Salmonella and mammalian-cell mutagenicity of 3-chloro-4-(chloromethyl)-5-hydroxy-2(5H)-furanone.

3-Chloro-4-(chloromethyl)-5-hydroxy-2(5H)-furanone (CMCF), a chlorine disinfection by-product in drinking water, was mutagenic in the Salmonella/his (Ames) assay for both base-pair substitution strains (TA1535, TA100, TA102) and frameshift strains (TA97, TA98) with the highest mutagenic response observed in strain TA100 (1292 revertants/microgram). The presence in TA100 of pKM101 plasmid, which enhances error-phone DNA repair, greatly increased susceptibility to CMCF mutagenicity relative to the isogenic strain TA1535 lacking pKM101. In the Chinese hamster ovary (CHO) cell hprt (6-thioguanine resistance) locus assay, the mutagenicity of CMCF (1.04 mutants/10(6) clonable cells per microgram/ml) was barely detectable because of the low mutagenicity/cytotoxicity ratio. From the present experiments it appears that CMCF acts in a manner similar to that of another drinking water mutagen, 3-chloro-4-(dichloromethyl)-5-hydroxy-2(5H)-furanone (MX). However, CMFC appears to be a less potent mutagen in vitro than MX.

Lack of uniformity in the mutational spectra of chlorohydroxyfuranones in Salmonella typhimurium strain TA100.

The mutational specificity of three chlorohydroxyfuranones found in chlorinated drinking water, 3-chloro-4-(dichloromethyl)-5-hydroxy-2(5H)-furanone (MX), 3-chloro-4(chloromethyl)-5-hydroxy-2(5H)-furanone (CMCF) and 3,4-dichloro-5-hydroxy-2(5H)-furanone (mucochloric acid, MCA), was examined in Salmonella typhimurium strain TA100. DNA colony-hybridization of TA100 revertants showed that MX and CMCF both induced predominantly G:C-->T:A transversions (87 and 75% of total, respectively) with a 3:1 preference for the second position of the hisG46 (CCC) target codon. By contrast, MCA produced primarily G:C-->A:T transitions (66% of the total) with a 4:1 preference for the second position of the CCC codon. The mutational specificity of MCA is consistent with the idea that chloroacetaldehyde, a degradation product of MCA, is responsible for the observed mutations. The chemical mechanism by which either MX or CMCF induces G:C-->T:A transversions remains unknown.

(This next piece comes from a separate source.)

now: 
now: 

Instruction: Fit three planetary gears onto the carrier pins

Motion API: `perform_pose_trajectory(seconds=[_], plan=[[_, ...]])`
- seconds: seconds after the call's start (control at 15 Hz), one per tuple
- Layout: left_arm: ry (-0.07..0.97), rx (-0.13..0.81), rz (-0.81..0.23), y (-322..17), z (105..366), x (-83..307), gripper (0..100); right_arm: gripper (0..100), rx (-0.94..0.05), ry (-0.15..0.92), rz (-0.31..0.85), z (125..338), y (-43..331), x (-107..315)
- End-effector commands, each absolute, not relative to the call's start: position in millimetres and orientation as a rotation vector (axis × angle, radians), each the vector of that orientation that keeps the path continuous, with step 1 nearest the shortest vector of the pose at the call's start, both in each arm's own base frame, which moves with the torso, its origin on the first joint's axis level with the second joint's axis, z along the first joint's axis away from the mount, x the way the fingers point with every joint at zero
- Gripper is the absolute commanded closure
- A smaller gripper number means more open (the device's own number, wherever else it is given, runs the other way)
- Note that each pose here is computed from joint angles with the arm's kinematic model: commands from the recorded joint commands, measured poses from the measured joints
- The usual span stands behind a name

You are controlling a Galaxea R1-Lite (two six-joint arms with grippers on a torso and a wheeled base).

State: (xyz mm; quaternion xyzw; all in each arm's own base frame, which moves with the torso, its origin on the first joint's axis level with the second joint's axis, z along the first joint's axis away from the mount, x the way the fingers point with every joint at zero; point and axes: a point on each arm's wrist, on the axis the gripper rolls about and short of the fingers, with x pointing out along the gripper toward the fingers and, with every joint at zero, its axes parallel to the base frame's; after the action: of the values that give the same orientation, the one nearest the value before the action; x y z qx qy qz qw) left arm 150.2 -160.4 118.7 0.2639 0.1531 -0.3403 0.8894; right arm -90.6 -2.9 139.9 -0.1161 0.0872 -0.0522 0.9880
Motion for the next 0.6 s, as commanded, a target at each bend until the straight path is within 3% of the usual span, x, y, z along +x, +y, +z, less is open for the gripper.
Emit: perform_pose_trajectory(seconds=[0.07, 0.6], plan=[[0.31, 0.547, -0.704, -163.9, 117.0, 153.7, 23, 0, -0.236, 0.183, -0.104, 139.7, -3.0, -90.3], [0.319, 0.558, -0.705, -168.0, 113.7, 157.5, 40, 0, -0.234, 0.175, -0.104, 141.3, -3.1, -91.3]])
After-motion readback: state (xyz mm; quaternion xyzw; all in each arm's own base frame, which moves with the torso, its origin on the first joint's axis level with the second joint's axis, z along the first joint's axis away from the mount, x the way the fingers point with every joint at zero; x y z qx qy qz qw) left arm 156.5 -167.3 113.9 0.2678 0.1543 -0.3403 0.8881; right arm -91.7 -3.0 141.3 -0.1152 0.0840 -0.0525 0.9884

Mutagenicity in vitro of 3,4-dichloro-5-hydroxy-2(5H)-furanone (mucochloric acid), a chlorine disinfection by-product in drinking water.

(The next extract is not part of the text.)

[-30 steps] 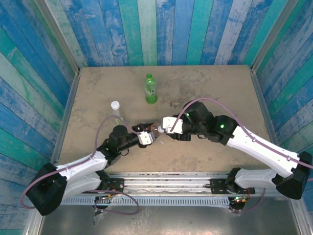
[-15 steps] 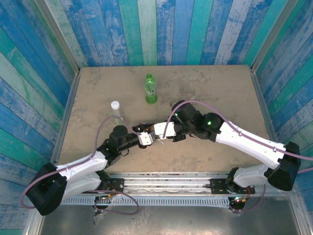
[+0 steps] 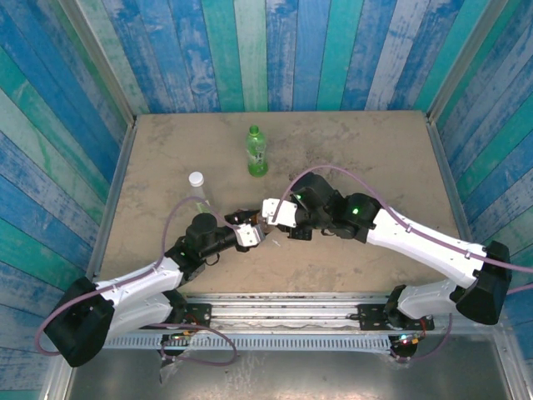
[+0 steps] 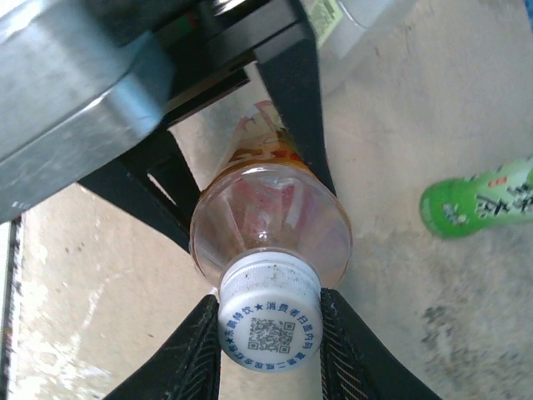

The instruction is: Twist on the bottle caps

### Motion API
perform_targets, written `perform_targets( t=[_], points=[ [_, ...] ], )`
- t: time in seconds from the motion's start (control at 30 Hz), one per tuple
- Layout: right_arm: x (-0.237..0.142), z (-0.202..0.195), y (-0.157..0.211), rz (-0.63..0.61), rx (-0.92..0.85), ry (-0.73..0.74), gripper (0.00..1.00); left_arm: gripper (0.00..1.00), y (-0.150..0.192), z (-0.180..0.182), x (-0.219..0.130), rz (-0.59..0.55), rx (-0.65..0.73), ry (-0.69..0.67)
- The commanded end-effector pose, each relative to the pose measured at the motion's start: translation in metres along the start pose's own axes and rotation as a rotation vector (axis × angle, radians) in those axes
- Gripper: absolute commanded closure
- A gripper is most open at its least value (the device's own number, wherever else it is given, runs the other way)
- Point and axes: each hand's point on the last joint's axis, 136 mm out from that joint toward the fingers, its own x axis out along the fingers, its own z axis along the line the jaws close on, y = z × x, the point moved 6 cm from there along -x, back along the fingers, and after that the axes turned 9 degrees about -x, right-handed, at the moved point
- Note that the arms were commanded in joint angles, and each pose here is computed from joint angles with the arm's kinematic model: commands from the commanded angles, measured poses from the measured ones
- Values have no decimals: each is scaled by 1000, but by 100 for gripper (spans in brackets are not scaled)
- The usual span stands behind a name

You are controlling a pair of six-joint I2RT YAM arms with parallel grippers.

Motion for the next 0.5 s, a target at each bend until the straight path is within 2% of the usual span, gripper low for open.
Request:
perform_targets(
  t=[0.0, 0.27, 0.37, 0.47],
  points=[
    [-2, -10, -1, -15, 276, 70, 99, 47, -1, 0, -3, -19, 13, -13],
    [-2, -8, 6, -27, 552, 69, 99, 47, -4, 1, -4, -28, 12, -16],
    [2, -11, 10, -17, 752, 92, 99, 47, -4, 1, -5, -25, 11, -20],
    [9, -9, 19, -14, 1026, 86, 100, 47, -3, 1, -5, -21, 13, -26]
  ],
)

The mutagenicity of chlorinated humic drinking waters is accounted for mainly by a single contaminant, 3-chloro-4-(dichloromethyl)-5-hydroxy-2(5H)-furanone (MX), as assessed in Salmonella typhimurium strain TA100. In the present study 3,4-dichloro-5-hydroxy-2(5H)-furanone (mucochloric acid, MA), another drinking water contaminant much less potent as a mutagen in TA100 than MX, was tested in Chinese hamster ovary (CHO) cells for the induction of mutation at the hypoxanthine phosphoribosyl transferase (hprt) locus to 6-thioguanine resistance (TGr). Unexpectedly, MA induced TGr mutants in CHO cells with a potency comparable to that reported previously for MX. In subsequent experiments with S. typhimurium, the presence of pKM101 plasmid in strain TA100 increased susceptibility to the mutagenicity of MA, but much less than to that of MX, relative to the parental strain TA1535 lacking pKM101. The difference between the two compounds in TA100 thus appears to be due to a higher enhancement of the mutagenicity of MX than that of MA by pKM101 mediated error-prone DNA repair.